►

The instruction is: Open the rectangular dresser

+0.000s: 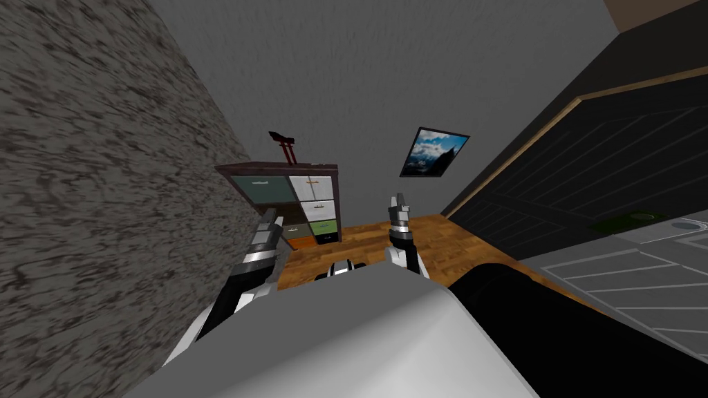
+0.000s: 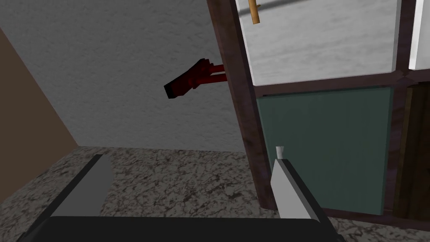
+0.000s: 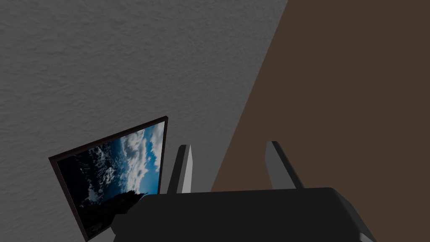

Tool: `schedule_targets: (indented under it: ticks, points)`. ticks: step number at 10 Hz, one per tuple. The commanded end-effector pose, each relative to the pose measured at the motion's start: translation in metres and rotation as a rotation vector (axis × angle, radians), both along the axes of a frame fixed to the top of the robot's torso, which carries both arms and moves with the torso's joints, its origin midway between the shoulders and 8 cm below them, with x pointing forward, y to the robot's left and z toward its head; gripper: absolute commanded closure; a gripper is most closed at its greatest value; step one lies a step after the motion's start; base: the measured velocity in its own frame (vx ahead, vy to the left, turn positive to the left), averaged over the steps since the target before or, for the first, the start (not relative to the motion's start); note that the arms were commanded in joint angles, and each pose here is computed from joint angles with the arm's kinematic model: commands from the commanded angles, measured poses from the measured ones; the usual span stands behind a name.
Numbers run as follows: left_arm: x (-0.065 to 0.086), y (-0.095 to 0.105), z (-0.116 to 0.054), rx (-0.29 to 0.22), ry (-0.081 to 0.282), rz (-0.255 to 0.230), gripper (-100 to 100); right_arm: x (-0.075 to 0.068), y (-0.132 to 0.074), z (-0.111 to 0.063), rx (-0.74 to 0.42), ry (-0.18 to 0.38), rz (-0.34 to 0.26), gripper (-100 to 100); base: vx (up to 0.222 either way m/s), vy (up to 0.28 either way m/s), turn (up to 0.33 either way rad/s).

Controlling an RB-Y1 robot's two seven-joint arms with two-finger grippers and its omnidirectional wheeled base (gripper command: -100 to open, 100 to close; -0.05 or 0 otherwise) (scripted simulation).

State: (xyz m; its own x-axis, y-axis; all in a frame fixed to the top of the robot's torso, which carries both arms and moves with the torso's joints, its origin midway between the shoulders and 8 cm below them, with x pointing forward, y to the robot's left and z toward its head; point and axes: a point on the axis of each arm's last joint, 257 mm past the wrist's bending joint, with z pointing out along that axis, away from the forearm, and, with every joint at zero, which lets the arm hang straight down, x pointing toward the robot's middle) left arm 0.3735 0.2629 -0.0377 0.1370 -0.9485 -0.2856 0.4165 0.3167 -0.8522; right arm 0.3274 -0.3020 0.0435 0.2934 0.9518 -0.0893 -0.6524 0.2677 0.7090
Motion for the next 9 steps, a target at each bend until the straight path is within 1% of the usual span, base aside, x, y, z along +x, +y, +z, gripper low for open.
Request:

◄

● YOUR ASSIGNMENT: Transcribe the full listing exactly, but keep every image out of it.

● ANSWER TO THE EXERCISE:
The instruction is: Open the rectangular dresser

+0.000s: 
+0.000s: 
+0.000s: 

Tool: `schedule_targets: (indented under it: ticks, points)`. ticks: step number at 10 Hz, one per tuple. The commanded end-effector pose, each relative to the pose measured at the motion's start: translation in metres and rotation as a rotation vector (axis × angle, radians), both along the axes of a frame fixed to the top of the robot's torso, which carries both arms and moves with the torso's joints, its origin midway between the shoulders and 8 cm below them, with x pointing forward, y to the robot's left and z toward its head; gripper: absolute commanded closure; a gripper is most closed at its greatest value; step one lies a step after the motion's start; base: the measured velocity in its own frame (vx ahead, vy to the left, turn positive to the left), averaged over the steps since the target before or, for the first, the start (not relative to the motion's start); note that the arms were commanded in joint angles, and each pose here is computed from joint angles with the arm's kinematic model: commands from the commanded angles, measured poses from the measured ones; the usual span stands behind a name.
Numbers run as follows: left_arm: x (-0.065 to 0.086), y (-0.095 to 0.105), z (-0.116 to 0.054), rx (-0.29 to 0.22), ry (-0.081 to 0.282), rz (-0.255 to 0.230), gripper (-100 to 100); right_arm: x (-0.075 to 0.068), y (-0.132 to 0.074), z (-0.111 to 0.063), rx (-0.74 to 0.42), ry (-0.18 to 0.38), rz (-0.34 to 0.26), gripper (-100 to 100); base: vx (up to 0.222 either way m/s), vy (up to 0.28 either way m/s), turn (up to 0.33 either way rad/s).

Controlling an RB-Y1 robot's two seven-joint arms with two-finger grippers and its omnidirectional wheeled base (gripper command: -100 to open, 100 to close; -0.05 or 0 otherwise) (scripted simulation).

State: (xyz m; its own x-axis, y-axis; all in a frame fixed to the top of the robot's torso, which carries both arms and moves with the torso's joints, its origin midway between the shoulders and 8 cm below them, with x pointing forward, y to the robot's left and z toward its head; point and axes: a point on the axis of each arm's last joint, 257 mm past the wrist's bending joint, with z pointing out along that axis, away from the forearm, and, with every joint at zero, which lets the arm hang straight down, x pointing toward the robot's middle) left arm 0.3735 0.2629 -0.0377 0.1370 -0.9485 -0.2856 0.4165 0.3167 -0.8522; right arm 0.3274 -0.3020 0.0435 0.2934 0.9518 -0.0893 -0.6524 0.2677 0.7090
Motion for the next 9 steps, a target at each bend until the straight path is within 1% of the usual span, base aside, x, y, z along +x, +y, +z, gripper low for open.
Request:

No more output is given for this exercise.